The White House never briefed nor gave advance notice to the congressman who first introduced legislation that contained a key component in the Obama administration's new agenda: an end to the 50-plus years old restrictions on Americans traveling to Cuba.
Rep. Mark Sanford (R.-S.C.), who proposed lifting the travel ban during his first stint in the House (1994-2000), told Newsmax he was not included in the briefings of Democratic and Republican lawmakers by the administration shortly before the "open door" to Havana
was announced by President Barack Obama on Wednesday.
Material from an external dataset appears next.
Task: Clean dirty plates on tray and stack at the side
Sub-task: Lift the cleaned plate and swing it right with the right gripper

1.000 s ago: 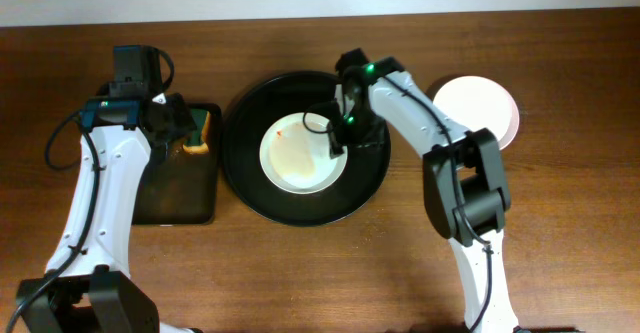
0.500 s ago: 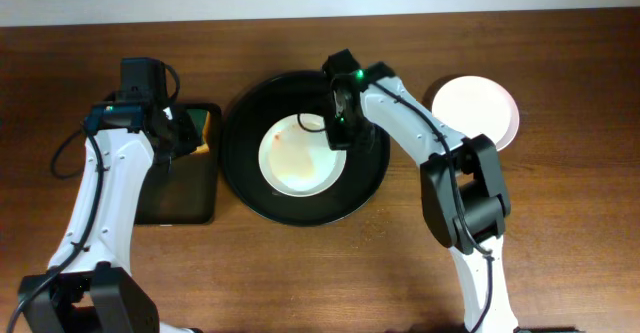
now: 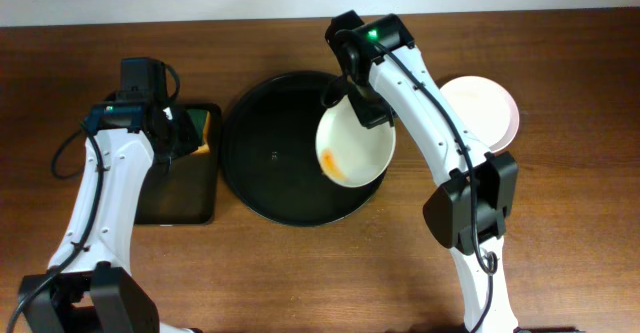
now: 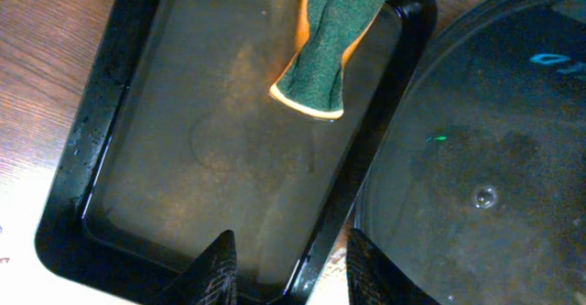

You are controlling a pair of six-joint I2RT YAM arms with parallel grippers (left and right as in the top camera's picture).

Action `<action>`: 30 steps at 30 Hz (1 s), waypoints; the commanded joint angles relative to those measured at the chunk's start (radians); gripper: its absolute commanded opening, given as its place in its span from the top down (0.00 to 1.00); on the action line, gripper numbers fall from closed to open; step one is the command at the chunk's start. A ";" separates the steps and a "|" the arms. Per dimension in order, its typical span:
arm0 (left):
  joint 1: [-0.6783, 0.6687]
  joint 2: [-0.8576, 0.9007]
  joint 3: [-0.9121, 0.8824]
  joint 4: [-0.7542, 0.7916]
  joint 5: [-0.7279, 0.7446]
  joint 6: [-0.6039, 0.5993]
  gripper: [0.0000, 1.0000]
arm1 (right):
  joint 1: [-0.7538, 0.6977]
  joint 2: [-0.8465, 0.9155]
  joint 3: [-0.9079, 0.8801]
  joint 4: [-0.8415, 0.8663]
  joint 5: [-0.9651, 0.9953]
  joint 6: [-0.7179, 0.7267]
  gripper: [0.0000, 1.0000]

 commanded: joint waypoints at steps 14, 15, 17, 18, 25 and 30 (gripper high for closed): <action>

Earlier on Wednesday, White House Press Secretary Josh Earnest told Newsmax that days before the announcement on Cuba, "[t]he President and members of his team convened a number of conversations with Democrats and Republicans on Capitol Hill about this policy change. And what I can tell you is there were Democrats and Republicans who were pleased about the anticipated announcement and there were Democrats and Republicans on the other side of this issue as well."
"I did not speak with him [Obama] and I wasn’t briefed by the White House," Sanford told Newsmax hours after the President’s announcement. He did say that Sen. Jeff Flake (R.-Ariz.) did tell him at the White House Christmas party for Members of Congress a week before that "he believed the President was going to be a change coming soon in our policy toward Cuba and it would include lifting the travel ban."
Flake, who came to the House in 2000 and was elected to the Senate in 2012, "took the travel ban bill when I left in 2000," said Sanford.
The South Carolina lawmaker recalled how he was "always narrowly focused on travel and from a liberty perspective. We have a constitutional right to travel, and it made no sense to me that Americans could buy tickets and fly anywhere in the world — North Korea, Syria, Iran — but not Cuba."
Sanford did, however, say he believed "saying you could travel was a different thing from formally recognizing a government and swapping ambassadors [which is also part of the new Obama policy]. It is more complex and I am not as certain about it as I am about lifting the travel ban."
But Sanford did endorse Obama’s decision to lift the trade embargo with Cuba. The former two-term governor of South Carolina recalled his own trip to Cuba "and talking to regular people and not just the people the Castro regime wanted you to talk to.
"The current policy allows the regime to blame the embargo for bad conditions rather than the fact their sorry Marxist economic policy. When you take away the embargo, you take away the excuse Castro is leaning on for not changing to a capitalist economy."
John Gizzi is chief political columnist and White House correspondent for Newsmax.